Tanzanian movie executive

Nilesh Bhatt (born March 17, 1971) is the chief executive officer and chairman of Pilipili Entertainment Company Limited based in Dar es Salaam, Tanzania. He is widely regarded as the most influential film executive in the East African film and movie industry. He is responsible for guiding the overall activities of the second largest film company in East Africa.

==Personal life==

Nilesh is married and has 2 children, a son named Kush Bhatt and a daughter Paridhi Bhatt. He lives with the family in Dar es Salaam, Tanzania.

==Early life==

A graduate of Bhavan's College, Mumbai University, Nilesh joined African Pride Textile Mills Ltd, a family business in 1997 as the chief executive officer. Under his leadership, APTML became the industry's most successful textile company in East Africa, leading the industry in market share for 8 consecutive years. During that time, he oversaw APTML's rapid evolution from a junior company into a full-fledged textile company.

==Pilipili Entertainment==

In 2006, Mr. Nilesh, along with his childhood friend Mr. Sameer Srivastava founded Pilipili Entertainment, which became among the most successful film companies in East and Central Africa. While leading Pilipili Entertainment, Mr. Nilesh energized the company by attracting and recruiting many of the Film Industry's most talented executives. With the acquisition of world-class equipment, Mr. Nilesh was directly involved with the restructuring and integration process to create East Africa's largest film company. Under his leadership, he has produced TV commercials, hundreds of movies and organized numerous big events.

He has worked in different capacities with some of the most popular and influential Artists, Actors, Producers, and Directors of the past four decades, including Steven Kanumba, Mzee Chillo, Jackline Wolper, Jacob Steven and Rose Ndauka in Africa and Bollywood.
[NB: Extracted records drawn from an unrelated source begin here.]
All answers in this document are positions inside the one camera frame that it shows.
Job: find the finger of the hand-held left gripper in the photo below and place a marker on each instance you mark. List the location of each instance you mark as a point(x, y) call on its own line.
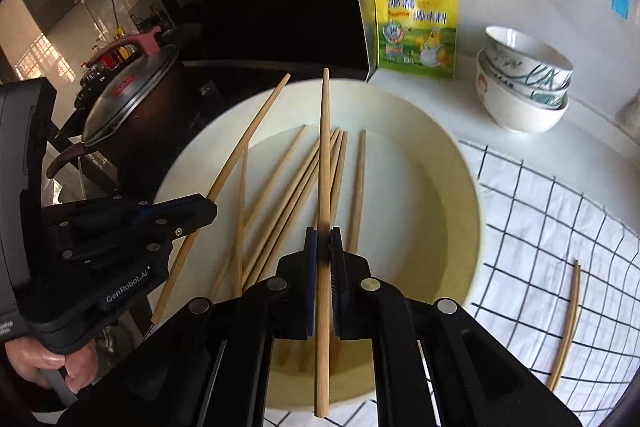
point(90, 209)
point(190, 219)

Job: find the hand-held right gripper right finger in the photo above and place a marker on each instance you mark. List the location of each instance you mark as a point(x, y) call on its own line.
point(336, 282)

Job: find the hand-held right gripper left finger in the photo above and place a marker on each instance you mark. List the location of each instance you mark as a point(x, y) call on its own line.
point(311, 282)

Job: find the single wooden chopstick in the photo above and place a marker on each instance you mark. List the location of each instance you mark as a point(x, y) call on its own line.
point(325, 157)
point(575, 307)
point(580, 307)
point(250, 132)

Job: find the cream round basin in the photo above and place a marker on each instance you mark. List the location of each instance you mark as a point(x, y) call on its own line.
point(410, 187)

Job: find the person's left hand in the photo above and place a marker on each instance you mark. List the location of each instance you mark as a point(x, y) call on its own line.
point(82, 362)

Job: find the dark pressure cooker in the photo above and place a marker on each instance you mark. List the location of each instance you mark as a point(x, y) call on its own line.
point(140, 117)

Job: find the white blue checked cloth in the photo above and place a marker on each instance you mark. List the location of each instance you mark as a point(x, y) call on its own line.
point(525, 232)

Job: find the large white bowl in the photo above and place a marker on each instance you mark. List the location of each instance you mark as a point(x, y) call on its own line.
point(515, 117)

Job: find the yellow seasoning pouch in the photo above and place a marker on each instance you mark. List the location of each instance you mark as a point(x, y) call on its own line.
point(415, 32)

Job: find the floral patterned bowl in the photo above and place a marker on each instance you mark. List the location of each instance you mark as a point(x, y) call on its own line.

In the year 2019, his company Pilipili Entertainment Company Launched an entertainment pay TV channel "Mambo Tv - Swahili" which is available on the DTH and DTT platforms of Startimes and Zuku. Pilipili Entertainment also launched its music arm Pilipili Music Mania which manages upcoming and well-known singers including Rich Mavoko. On 14 June 2021, it launched its second entertainment channel "Mambo Moto" in Swahili language for the audience in East Africa.